One of the final holdouts of the streaming revolution, Tool, has finally relented. In the run up to their latest album, Fear Inoculum, their first in 13 years, the legendary prog-metal band has made their back catalogue available on streaming services everywhere. An entire generation of potential fans who’ve grown up with the ability to stream albums at will, and for whom physical media is a quaint and archaic idea, now have the chance to experience the full scope of one of the greatest and most mysterious bands of the modern era.
As a band, Tool have shifted and evolved much over the now 27 years of their career, and even with just five releases in their back catalogue (not including Salival, which did not get the streaming treatment) it can be difficult to know where to start. Tempting as it is to say, “start at the beginning and work your way forward,” our consumption of music is so vastly different than it’s ever been. With the caveat that it’s impossible to remove most Tool songs from the fabric of the album on which they’re featured, we decided to take some of the guess work out of the process for new fans venturing into the Tool shed for the very first time.
Sweat: The first track off their first EP, “Sweat” sets a bold standard that the band spends the rest of their career tearing to shreds. A more overtly “heavy” song than many of their later works, it’s impossible to disconnect “Sweat” or Opiate from the miasma of the rock of the era. Still, it invokes many of the themes that Tool would explore throughout their career and the lyrics give a hint at the kind of philosophical ideas that lead singer Maynard James Keenan would more fully expound upon in later releases. Feeling like a dose of post-grunge in the midst of the grunge era, it was about six years ahead of its time, setting a trend that Tool would follow in subsequent releases.

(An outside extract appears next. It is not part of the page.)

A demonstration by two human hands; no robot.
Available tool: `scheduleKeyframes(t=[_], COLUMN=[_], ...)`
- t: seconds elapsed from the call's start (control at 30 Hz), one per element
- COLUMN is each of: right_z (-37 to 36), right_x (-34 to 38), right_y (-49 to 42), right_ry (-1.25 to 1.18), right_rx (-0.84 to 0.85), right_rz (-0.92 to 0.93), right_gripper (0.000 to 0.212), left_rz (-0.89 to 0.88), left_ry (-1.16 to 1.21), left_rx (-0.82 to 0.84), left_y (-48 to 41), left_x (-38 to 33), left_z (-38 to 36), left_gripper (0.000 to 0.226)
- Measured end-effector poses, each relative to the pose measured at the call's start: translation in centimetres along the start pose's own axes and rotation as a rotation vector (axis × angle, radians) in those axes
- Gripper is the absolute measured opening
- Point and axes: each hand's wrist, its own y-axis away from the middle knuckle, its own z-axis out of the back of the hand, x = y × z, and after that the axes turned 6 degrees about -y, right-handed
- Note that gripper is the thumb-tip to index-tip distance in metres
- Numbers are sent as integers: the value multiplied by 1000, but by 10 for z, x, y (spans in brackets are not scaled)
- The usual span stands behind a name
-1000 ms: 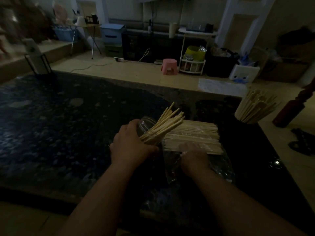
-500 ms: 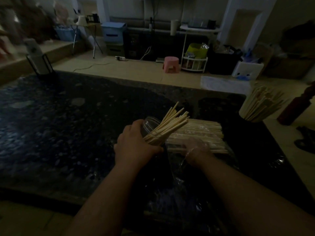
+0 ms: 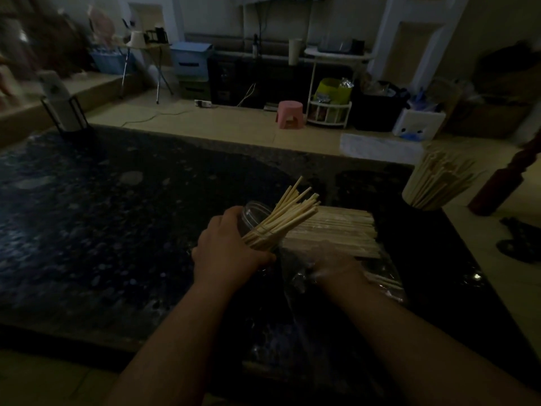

Bottom: Undertow is largely a more refined extension of the elements explored by Opiate, in which Tool is still playing the role of more traditional metal/hard rock miscreants. “Bottom,” while still playing within that oeuvre, further suggests that Tool had higher aspirations than your average early-90s heavy metal band. Featuring a guest performance from Henry Rollins, who delivers what might be the most Rollins monologue of all time, the song is about confronting weakness both within the self and the world outside. These are themes that Tool would more artfully explore as they evolved, but there’s an undeniable power evinced here that evokes not just what Tool was but who Tool aspired to be.
Eulogy: There’s a prescience to this track from 1996’s Ænima that feels even more appropriate today than it ever has. Rumors about who Keenan is singing about have abound. One of the more commonly accepted notions was that it’s a tongue-in-cheek memorial to Scientology founder L. Ron Hubbard but since he died ten years before this song, I’m skeptical. The who matters far less than the rest of the song implies, however. Ultimately this is a song about rejecting those who purport to speak for us and thinking for ourselves. By removing any specific notions about who the song might be about from the context, it could be about anyone. It also serves as a beat by beat recounting of how fascists and fools gain power by “standing above the crowd [and having] a voice that was strong and loud.” Anyone can gain power by “ranting and raving” but, in the end, it’s a façade and, when they’re gone, they won’t be missed.
Disposition/Reflection/Triad: Originally conceived as a single 24-minute song entitled “Resolution,” before being broken up into three distinct tracks, these songs make up an epic prog-rock banger that brings the emotional crux of 2001’s Lateralus to a close. Flowing like the movements of symphony of heavy metal, they serve as a sort of final mission statement for the over-arching themes of introspection and transcendence that are explored throughout the album. One part Pink Floyd and one part Led Zeppelin, it’s 24 minutes of mind-bending fury that pushes you forward on a journey of self-reflection and ego destruction that’s as heavy as any trip you’re likely to take.
Wings for Marie/10,000 Days: Written following the death of Keenan’s mother, these two tracks form a world destroying 18-minute eulogy unlike any that has ever been given. For backstory, Keenan’s mother suffered a debilitating stroke when was 11 years old (explored in the song “Jimmy” off of Ænima). She spent the next 27 years (or 10,000 days) in a wheelchair before dying in 2003. “Wings for Marie/10,000 Days” finds Keenan exalting his mother and her Christian faith, which he’d often railed against in other songs (see also: A Perfect Circle’s “Judith,” also about Keenan’s mother). It’s the most emotional song from a band that’s never shied away from delving into emotional material, finding Keenan coming to terms not just with his mother’s death but with the faith his mother displayed throughout the final 27 years of her life. If you’re not sobbing by the time Keenan sings “Give me my wings,” then I don’t know what to tell you.